And now to the fun subject of virtual machine images!
My computer blue screened the other day. So I got fairly paranoid. This is the second time in a month this has happened. I needed to make sure my backup strategy was solid. The most important thing I want to backup is my Ubuntu VirtualBox image. Here at work we use CrashPlan which seems to do a decent enough job automatically backing up the directories I tell it to. However, the dumb me was just pointing CrashPlan at the directory with my virtual machine images and hoping for the best. This is, of course, problematic as CrashPlan is most likely running its backup while I’m actively working in my virtual machine. How can I have any guarantee that that image is in any kind of consistent state?

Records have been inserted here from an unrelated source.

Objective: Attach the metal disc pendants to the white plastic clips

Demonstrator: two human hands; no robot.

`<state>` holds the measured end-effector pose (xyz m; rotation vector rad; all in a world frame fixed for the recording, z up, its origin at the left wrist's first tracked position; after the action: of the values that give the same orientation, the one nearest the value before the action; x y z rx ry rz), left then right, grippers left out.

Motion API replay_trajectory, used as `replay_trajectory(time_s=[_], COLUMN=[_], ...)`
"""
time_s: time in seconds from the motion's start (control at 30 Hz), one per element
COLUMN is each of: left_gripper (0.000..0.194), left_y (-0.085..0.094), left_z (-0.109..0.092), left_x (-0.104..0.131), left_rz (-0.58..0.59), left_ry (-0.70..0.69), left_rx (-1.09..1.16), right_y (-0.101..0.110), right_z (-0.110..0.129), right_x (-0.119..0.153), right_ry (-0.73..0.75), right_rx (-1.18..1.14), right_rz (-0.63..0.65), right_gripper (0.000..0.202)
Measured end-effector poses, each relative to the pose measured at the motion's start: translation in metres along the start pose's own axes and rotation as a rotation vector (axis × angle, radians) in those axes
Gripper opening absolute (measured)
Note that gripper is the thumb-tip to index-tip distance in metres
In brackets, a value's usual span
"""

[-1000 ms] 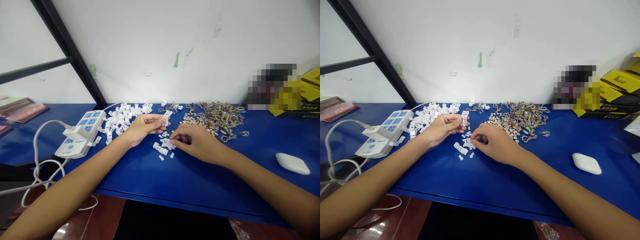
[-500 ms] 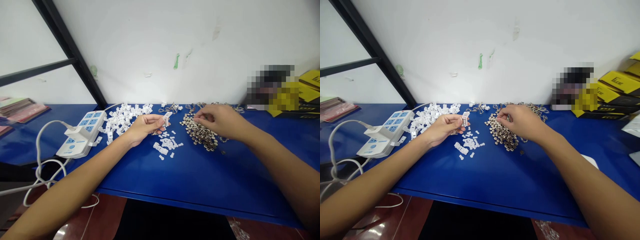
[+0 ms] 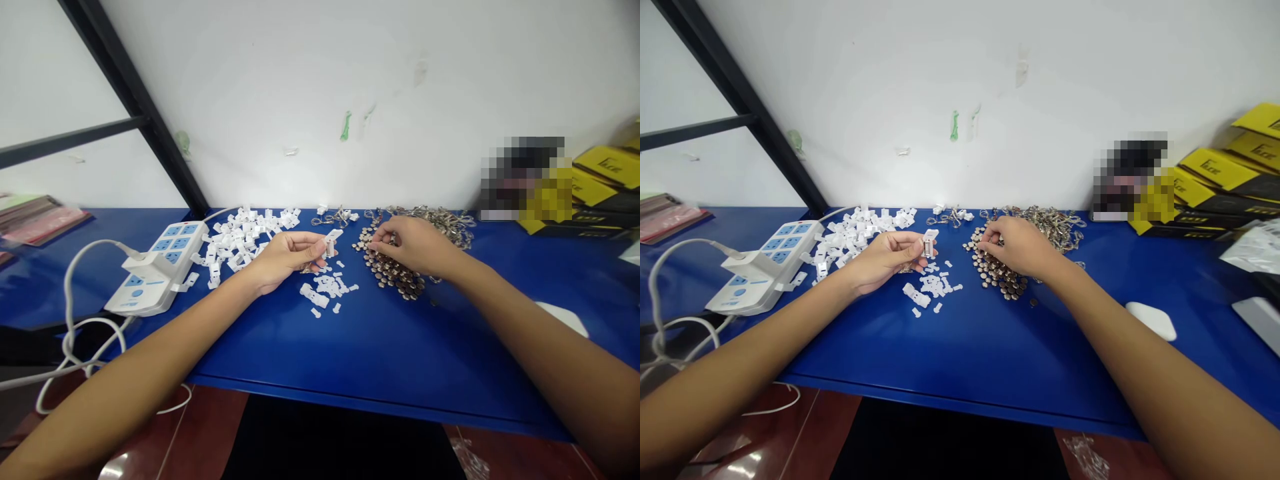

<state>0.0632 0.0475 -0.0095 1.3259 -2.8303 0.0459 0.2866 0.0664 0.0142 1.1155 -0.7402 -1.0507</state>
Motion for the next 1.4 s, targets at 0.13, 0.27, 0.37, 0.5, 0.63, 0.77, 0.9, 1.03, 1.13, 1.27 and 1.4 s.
replay_trajectory(time_s=[0.13,0.27,0.37,0.5,0.63,0.77,0.9,1.03,1.13,1.27,1.4], left_gripper=[0.029,0.03,0.031,0.03,0.029,0.031,0.033,0.03,0.031,0.032,0.031], left_y=[-0.001,-0.003,-0.004,-0.004,-0.006,-0.009,-0.011,-0.014,-0.014,-0.011,-0.008], left_z=[0.002,0.003,0.003,0.004,0.002,0.003,0.003,0.002,0.003,0.004,0.004], left_x=[-0.001,-0.002,-0.002,-0.002,-0.001,0.001,0.002,0.002,0.002,0.002,0.001], left_rz=[0.004,0.024,0.026,0.019,0.022,0.03,0.027,0.032,0.023,0.011,0.0], left_ry=[0.014,0.009,0.008,0.014,0.007,0.024,0.033,0.017,0.029,0.028,0.019], left_rx=[-0.001,0.001,0.001,0.015,0.023,0.085,0.121,0.137,0.14,0.12,0.112], right_y=[-0.003,-0.006,-0.003,0.013,0.02,0.016,0.015,0.016,0.014,0.009,0.02], right_z=[-0.004,-0.004,-0.002,0.011,0.038,0.077,0.1,0.101,0.102,0.106,0.097], right_x=[0.001,0.002,0.002,0.007,0.019,0.036,0.052,0.054,0.053,0.053,0.054], right_ry=[-0.09,-0.107,-0.069,0.046,0.14,0.333,0.473,0.478,0.516,0.555,0.435], right_rx=[-0.106,-0.184,-0.17,-0.127,-0.287,-0.456,-0.366,-0.334,-0.328,-0.333,-0.357], right_rz=[0.099,0.134,0.094,-0.079,-0.19,-0.327,-0.501,-0.553,-0.532,-0.459,-0.452], right_gripper=[0.025,0.019,0.016,0.02,0.019,0.011,0.004,0.005,0.005,0.011,0.017])
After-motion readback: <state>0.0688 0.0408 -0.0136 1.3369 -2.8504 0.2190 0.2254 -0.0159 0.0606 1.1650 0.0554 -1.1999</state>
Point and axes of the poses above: each hand's wrist, its own x-axis away from the middle knuckle, its own y-axis out of the back of the hand, z = x × y, the point moved 8 cm from there along -x, towards the middle knuckle, and after that the axes turned 8 degrees about z, right-handed, at the moved point
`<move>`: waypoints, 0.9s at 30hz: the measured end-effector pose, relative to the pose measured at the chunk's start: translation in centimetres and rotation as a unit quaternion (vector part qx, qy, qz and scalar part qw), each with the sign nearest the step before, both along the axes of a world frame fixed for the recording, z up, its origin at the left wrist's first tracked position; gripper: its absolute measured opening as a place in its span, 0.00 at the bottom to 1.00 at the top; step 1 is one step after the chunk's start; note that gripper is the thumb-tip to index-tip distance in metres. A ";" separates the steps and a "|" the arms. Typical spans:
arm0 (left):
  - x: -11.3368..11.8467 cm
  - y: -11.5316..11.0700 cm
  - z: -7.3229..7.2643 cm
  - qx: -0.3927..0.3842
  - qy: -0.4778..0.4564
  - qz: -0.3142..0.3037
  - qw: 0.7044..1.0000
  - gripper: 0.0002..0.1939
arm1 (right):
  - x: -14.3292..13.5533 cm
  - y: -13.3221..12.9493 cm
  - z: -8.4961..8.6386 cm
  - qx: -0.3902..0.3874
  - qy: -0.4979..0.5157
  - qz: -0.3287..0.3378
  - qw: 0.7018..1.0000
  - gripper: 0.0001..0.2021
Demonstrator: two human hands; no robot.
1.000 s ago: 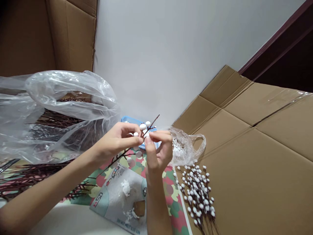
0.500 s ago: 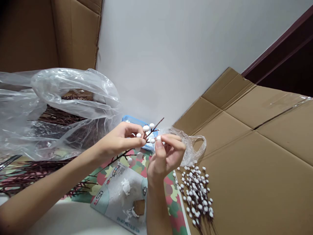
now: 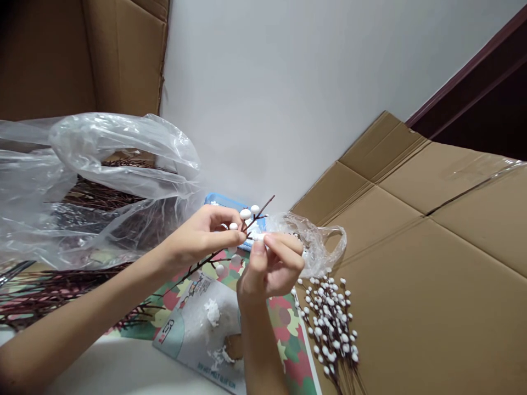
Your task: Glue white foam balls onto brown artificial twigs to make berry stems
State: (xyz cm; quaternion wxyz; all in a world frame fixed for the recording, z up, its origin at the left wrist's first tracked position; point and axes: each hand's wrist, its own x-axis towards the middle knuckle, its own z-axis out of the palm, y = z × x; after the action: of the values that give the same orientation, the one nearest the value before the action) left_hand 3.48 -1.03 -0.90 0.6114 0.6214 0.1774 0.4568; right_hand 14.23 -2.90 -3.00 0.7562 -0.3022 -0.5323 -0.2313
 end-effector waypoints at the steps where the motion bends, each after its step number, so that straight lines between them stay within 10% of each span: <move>1: 0.0 0.0 0.0 -0.001 -0.001 0.000 1.000 0.07 | 0.0 0.0 -0.1 0.000 -0.001 0.001 1.000 0.09; 27: -0.3 0.2 0.5 0.044 0.047 0.033 0.997 0.08 | 0.4 -0.1 0.0 -0.052 0.003 0.123 0.991 0.10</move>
State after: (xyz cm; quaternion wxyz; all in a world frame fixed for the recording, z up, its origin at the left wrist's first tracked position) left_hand 3.19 -0.84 -0.39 0.5586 0.6625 0.2063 0.4544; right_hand 14.59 -2.97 -3.02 0.7636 -0.2742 -0.5746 -0.1072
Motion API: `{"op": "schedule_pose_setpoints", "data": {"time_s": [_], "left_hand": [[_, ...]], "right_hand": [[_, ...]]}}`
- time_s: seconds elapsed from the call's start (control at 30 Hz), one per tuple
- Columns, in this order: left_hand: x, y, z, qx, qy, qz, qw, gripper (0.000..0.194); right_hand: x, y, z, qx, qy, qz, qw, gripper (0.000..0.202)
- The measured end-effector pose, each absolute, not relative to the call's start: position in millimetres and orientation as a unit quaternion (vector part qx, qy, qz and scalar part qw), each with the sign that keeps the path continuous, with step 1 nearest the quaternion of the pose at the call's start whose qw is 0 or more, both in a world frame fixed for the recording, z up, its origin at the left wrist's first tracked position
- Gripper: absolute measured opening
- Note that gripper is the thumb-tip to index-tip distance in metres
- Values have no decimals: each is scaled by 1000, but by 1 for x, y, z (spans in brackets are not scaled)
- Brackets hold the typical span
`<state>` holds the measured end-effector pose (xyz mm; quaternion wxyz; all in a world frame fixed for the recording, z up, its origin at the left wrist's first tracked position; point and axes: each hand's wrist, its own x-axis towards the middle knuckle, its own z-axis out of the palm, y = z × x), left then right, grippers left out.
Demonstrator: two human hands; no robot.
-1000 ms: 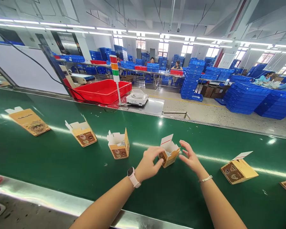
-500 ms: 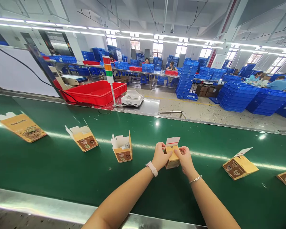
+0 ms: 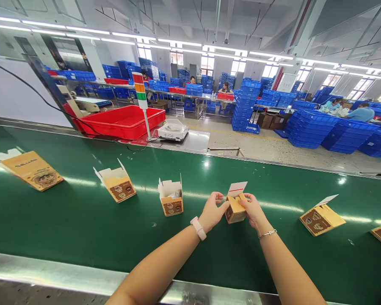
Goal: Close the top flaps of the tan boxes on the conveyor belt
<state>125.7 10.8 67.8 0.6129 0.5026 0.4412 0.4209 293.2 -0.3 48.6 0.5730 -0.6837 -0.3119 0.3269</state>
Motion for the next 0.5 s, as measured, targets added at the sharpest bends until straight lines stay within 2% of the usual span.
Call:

Backing up with a versioning system
I tried all kinds of hair-brained schemes to backup my virtualbox image in something resembling automatic. I really wanted some kind of diff-based approach to backing up the large file. One thought I had was that before launching the virtual machine in a batch file or script I’d commit the vdi it to a version control system. Then I’d point CrashPlan at the associated repository which would be backed up in the background. I don’t reccomend this. Git turns out to have a sensible maximum file limit, which was a pretty big “hey idiot… what are you doing” warning. I found and tried Boar, a versioning system which attempts to work well for binary files. Unfortunately even its diffing ability in this situation was lacking. After 2 commits of a 20 GB .vdi file, the repository had grown to 40 GB+. This solution wasn’t very space efficient. Moreover committing such a large file is tediously slow. Everytime I launched my virtual machine I’d have to wait for this boring 5-10 minute process.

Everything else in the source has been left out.